Il sig.   ……………………………………..................................................

Residente a   ……………………………….................................................

Via   ……………………………..………...................................................

PREMESSO

  • che con decreto (ALL. N°1) emesso in data 30.06.1993 il Ministro per i Beni Culturali ed Ambientali confermava l’istituzione in Pergola (PS) del Centro Operativo Museale avvenuta con D.M. 24.02.89 (ALL.N°2), nei locali dell’ex convento S. Giacomo di proprietà dell’Amministrazione Provinciale ed assegnava per esposizione museale permanente, oltre ai beni archeologici artistici e storici a ciò individuati dai Soprintendenti competenti, I BRONZI DORATI DI CARTOCETO, una volta restaurati dal laboratorio della Soprintendenza Archeologica di Firenze ove gli stessi venivano immediatamente trasferiti.
  • che il ricorso proposto dal Comune di Ancona avverso il sopradetto decreto veniva dichiarato inammissibile dal TAR delle Marche con sentenza pubblicata in data 13.10.94 poi confermata dal Consiglio di Stato nella seduta del 12.07.96.
  • che allo stato attuale il decreto di assegnazione dei Bronzi di Cartoceto è vigente e dotato di esecutorietà e allo stesso deve essere data concreta attuazione mediante la materiale collocazione dei Bronzi dorati al Centro Museale di Pergola dotato di una struttura modernissima e perfettamente funzionale.
  • che invero nel frattempo invero il Comune di Pergola e la Provincia di Pesaro-Urbino si impegnavano ad adempiere a quanto previsto a loro carico dal decreto del Ministero dei beni Culturali sopra citato. In particolare l’Amministrazione Provinciale di Pesaro-Urbino ha messo a disposizione per 99 anni l’Immobile sede dell’istituito Centro Museale e, l’Amministrazione Comunale di Pergola, su progetto di massima realizzato dal Centro progetti del Ministero e reso esecutivo da professionisti dalla stessa incaricati, contraeva un mutuo di ben £.1.050.000.000 per la esecuzione delle opere.
  • che, acquisiti i necessari pareri dai tre Soprintendenti delle Marche, i lavori venivano appaltati e venivano terminati verso la metà del 1996.
  • che successivamente, per iniziativa dell’allora Ministro Antonio Paolucci i Bronzi dorati andavano in esposizione a Siviglia, Bruxelles, Vienna.
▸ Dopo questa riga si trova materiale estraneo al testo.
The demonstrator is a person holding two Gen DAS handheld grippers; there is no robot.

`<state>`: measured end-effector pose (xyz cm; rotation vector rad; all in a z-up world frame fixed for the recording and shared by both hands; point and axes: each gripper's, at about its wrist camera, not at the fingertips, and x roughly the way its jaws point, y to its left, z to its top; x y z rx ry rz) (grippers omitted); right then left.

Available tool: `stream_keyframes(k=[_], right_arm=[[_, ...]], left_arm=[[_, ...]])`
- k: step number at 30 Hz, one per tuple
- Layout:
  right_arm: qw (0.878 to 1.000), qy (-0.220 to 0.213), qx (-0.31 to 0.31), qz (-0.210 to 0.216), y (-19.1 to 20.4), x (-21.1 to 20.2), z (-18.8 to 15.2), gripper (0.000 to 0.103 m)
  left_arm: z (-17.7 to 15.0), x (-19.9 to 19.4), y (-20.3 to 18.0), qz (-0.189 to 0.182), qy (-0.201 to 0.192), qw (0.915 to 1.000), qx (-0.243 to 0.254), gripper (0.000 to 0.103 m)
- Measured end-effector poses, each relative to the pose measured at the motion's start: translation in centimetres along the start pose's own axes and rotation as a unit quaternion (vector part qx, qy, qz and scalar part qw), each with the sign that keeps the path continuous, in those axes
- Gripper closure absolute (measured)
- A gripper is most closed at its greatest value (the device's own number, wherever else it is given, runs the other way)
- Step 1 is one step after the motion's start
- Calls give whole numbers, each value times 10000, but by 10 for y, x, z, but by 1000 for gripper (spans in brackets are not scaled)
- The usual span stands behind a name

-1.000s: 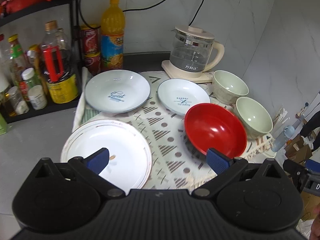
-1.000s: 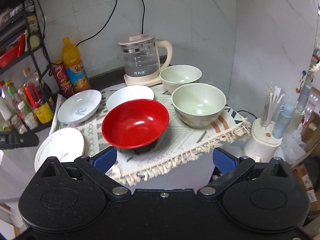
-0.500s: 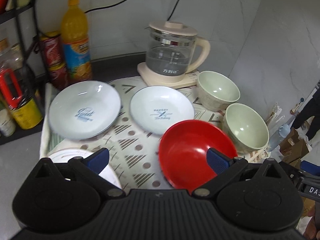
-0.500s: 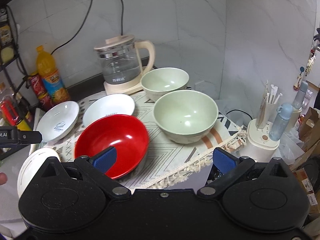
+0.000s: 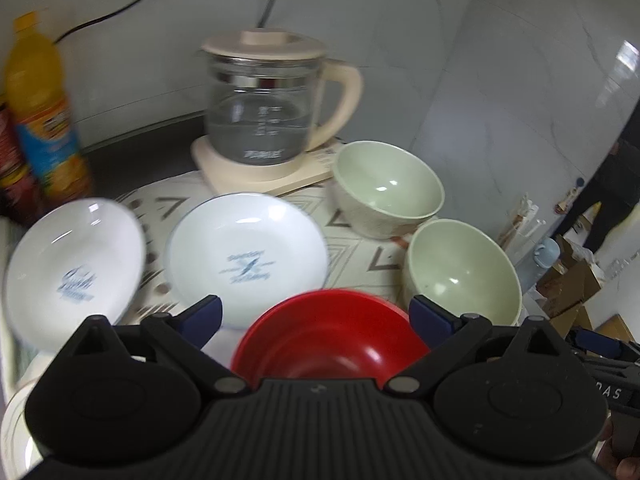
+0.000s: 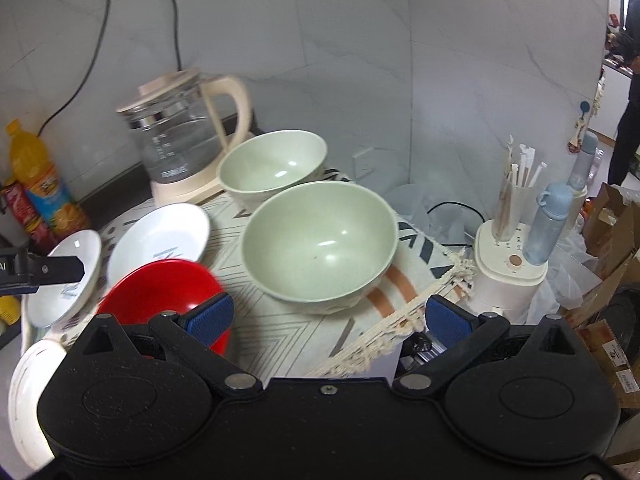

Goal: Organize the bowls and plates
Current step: 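Grasp the rim of the large pale green bowl with the right gripper, then lift the large green bowl and carry it over the red bowl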

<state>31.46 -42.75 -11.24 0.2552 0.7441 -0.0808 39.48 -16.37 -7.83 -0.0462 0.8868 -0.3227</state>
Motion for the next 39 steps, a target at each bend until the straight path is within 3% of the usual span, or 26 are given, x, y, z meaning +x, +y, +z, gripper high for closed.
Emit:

Al ritorno in Italia venivano depositati in Firenze – dove si trovano tuttora – per una ripulitura generale;
  • che pertanto non sussiste ragione alcuna che osti all’esecuzione del Decreto di assegnazione dei Bronzi al Centro Museale atteso che:
  • il museo è stato realizzato così come progettato dal Ministero stesso,
  • i Bronzi si trovano in Italia
  • gli Enti interessati (Comune di Pergola e Provincia di Pesaro e Urbino) hanno adempiuto a quanto previsto a loro carico nel decreto e hanno sempre dato ogni ampia disponibilità.
  • che tuttavia senza esito sono rimaste le sollecitazioni avanzate in tal senso anche da eminenti rappresentanti della Cultura quale il sen. Carlo Bo (ALL.N°3)
  • che la popolazione della vallata del Cesano e dell’intera provincia hanno diritto in forza del sopracitato decreto a vedere finalmente attuato quanto disposto nel ridetto decreto ministeriale e per il quale l’amministrazione Comunale di Pergola ha impegnato rilevanti fondi.

Tanto premesso, e ritenuto che essendo stato completamente adempiuto quanto previsto nel decreto Ronchei, la collocazione dei bronzi al centro museale di Pergola si appalesa quale atto dovuto trattandosi di atto di mera esecuzione del menzionato provvedimento ministeriale.

CHIEDE

che l’Ill.mo Sig. Giudice di Pace di Pergola, voglia disporre la comparizione

  • del Ministero per i Beni Culturali e Ambientali in persona del Ministro p.t.,
  • della Soprintendenza per i beni artistici e storici di Urbino in persona del Soprintendente p.t.,
  • della Soprintendenza per i beni artistici e Archeologici di Ancona in persona del Soprintendente p.t.,
  • della Soprintendenza per i Beni Ambientali e architettonici di Ancona in persona del Soprintendente p.t.,
  • della Provincia di Pesaro e Urbino in persona del Presidente p.t.,
  • del Comune di Pergola in persona del Sindaco p.t.

al fine di tentare la conciliazione della vertenza ed ottenere in via conciliativa la collocazione dei Bronzi dorati di Cartoceto al Centro Museale di Pergola.